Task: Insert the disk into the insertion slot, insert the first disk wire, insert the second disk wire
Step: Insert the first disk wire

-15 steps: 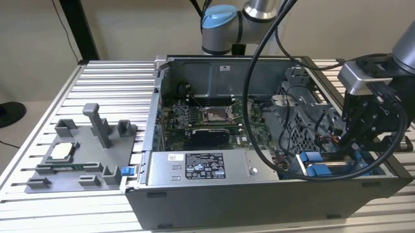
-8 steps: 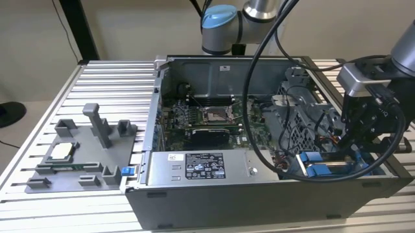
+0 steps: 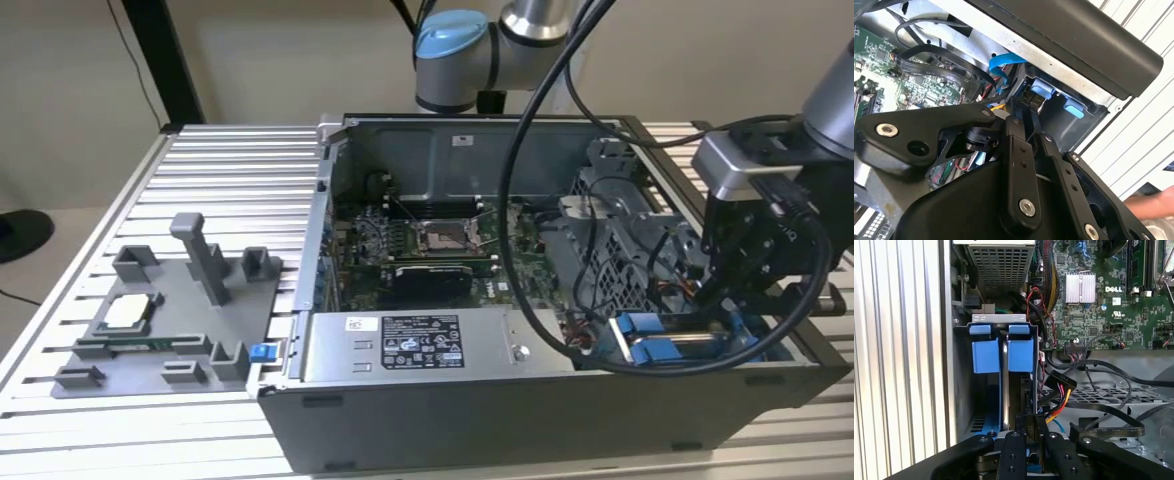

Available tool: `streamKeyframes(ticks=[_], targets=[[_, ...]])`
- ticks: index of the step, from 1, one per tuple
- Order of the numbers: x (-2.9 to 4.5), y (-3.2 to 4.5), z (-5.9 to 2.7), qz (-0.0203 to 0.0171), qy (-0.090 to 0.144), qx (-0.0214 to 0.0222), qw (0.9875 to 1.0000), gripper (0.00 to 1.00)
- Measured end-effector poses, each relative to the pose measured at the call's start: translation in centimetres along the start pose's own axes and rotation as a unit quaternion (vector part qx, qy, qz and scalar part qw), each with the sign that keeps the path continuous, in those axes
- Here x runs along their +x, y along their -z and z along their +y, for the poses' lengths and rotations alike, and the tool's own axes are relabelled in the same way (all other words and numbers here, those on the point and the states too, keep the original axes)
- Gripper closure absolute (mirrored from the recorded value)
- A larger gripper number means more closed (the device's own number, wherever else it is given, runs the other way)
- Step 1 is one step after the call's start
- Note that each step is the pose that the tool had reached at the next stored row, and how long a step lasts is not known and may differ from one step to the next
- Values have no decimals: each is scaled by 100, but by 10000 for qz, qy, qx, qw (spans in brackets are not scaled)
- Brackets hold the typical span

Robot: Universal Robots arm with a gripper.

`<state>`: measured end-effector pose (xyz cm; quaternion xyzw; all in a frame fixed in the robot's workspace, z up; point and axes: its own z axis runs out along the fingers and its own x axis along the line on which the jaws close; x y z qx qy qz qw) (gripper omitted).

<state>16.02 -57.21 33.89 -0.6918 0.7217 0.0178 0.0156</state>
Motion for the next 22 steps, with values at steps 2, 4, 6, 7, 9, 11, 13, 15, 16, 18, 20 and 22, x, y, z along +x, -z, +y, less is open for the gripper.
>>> streamKeyframes(ticks=[2,4,6,7,9,11,13,15,16,18,20,22], targets=[[0,-8,0,3,0,3,10000,100],[0,-21,0,-8,0,5,10000,100],[-1,-15,0,-2,0,5,10000,100],[-1,-13,0,1,0,5,10000,100],[-2,-15,0,1,0,6,10000,100],[-2,-31,0,2,1,6,10000,100],[0,-53,0,6,1,6,10000,100],[0,-65,0,8,1,7,10000,100],[1,-68,0,6,0,7,10000,100],[1,-73,0,2,0,6,10000,100],[1,-73,0,2,0,6,10000,100],[0,-76,0,-2,0,5,10000,100]])
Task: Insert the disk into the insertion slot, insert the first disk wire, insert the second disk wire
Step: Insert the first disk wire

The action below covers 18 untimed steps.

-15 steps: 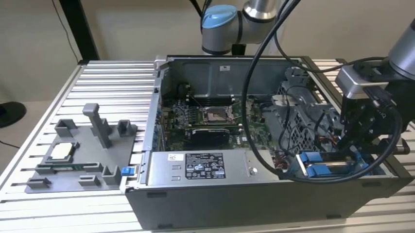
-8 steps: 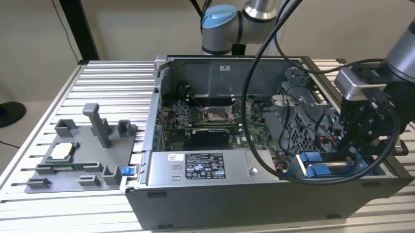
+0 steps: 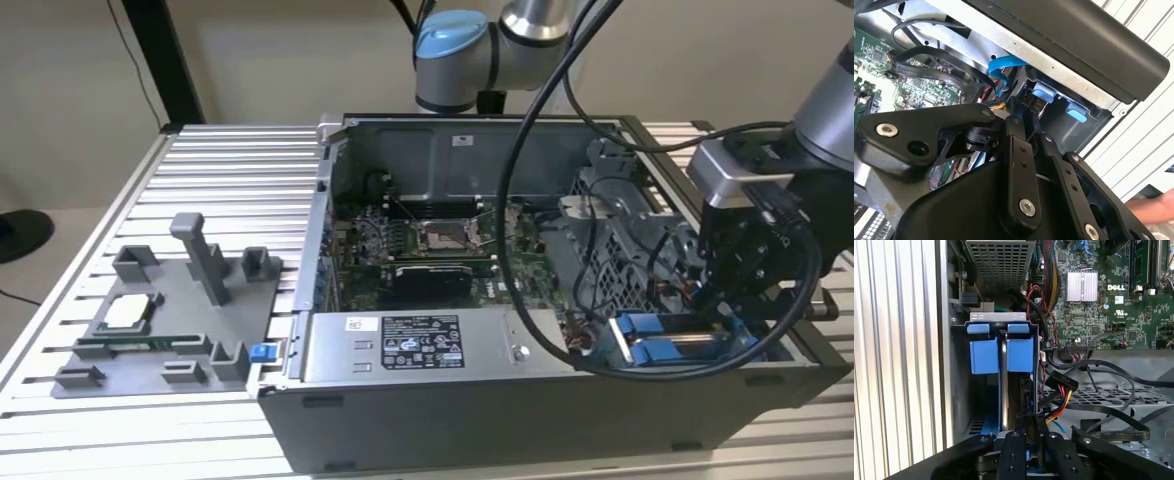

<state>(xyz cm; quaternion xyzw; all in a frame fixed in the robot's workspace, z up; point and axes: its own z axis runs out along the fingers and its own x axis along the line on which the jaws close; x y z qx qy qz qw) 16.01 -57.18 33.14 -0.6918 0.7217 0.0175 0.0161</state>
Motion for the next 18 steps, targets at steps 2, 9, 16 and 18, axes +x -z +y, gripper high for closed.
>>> streamKeyframes(ticks=[2,9,16,18], targets=[[0,19,0,-2,0,0,10000,0],[-16,330,1,4,0,1,10000,0],[-115,443,5,5,0,1,10000,0],[-169,440,5,5,0,1,10000,0]])
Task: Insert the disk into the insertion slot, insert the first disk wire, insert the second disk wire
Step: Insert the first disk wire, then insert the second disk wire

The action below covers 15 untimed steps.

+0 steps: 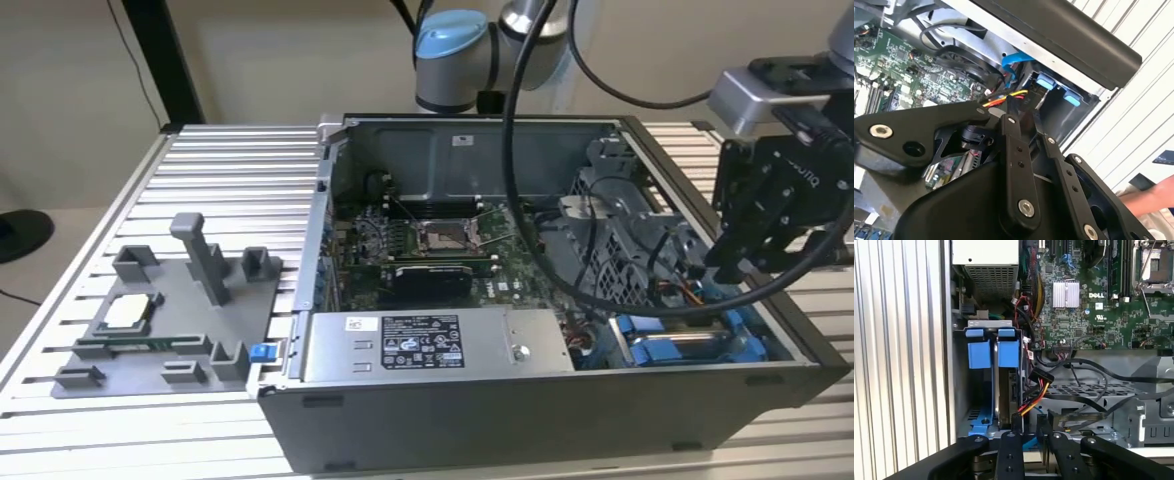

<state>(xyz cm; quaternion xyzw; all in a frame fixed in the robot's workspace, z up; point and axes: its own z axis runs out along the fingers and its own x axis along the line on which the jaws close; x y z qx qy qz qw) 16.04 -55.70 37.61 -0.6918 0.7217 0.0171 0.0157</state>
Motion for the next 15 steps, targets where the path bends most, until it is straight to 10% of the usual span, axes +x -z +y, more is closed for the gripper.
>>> streamKeyframes(ticks=[6,11,15], targets=[[-139,-23,-47,62,0,0,10000,0],[-156,-36,-80,262,-8,-55,9996,0],[-181,-67,-80,282,-58,-124,9995,0]])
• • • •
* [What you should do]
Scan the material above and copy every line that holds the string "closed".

* [Problem solution]
- A larger gripper number means more closed (the device's own number, wherever else it is given, runs the other way)
Motion for the next 18 steps, targets at steps 2, 9, 16 and 18, axes +x -z +y, gripper high for closed.
Motion for the next 15 steps, targets where the path bends most, until it is straight to 10% of the usual span, axes +x -z +y, more is closed for the gripper.

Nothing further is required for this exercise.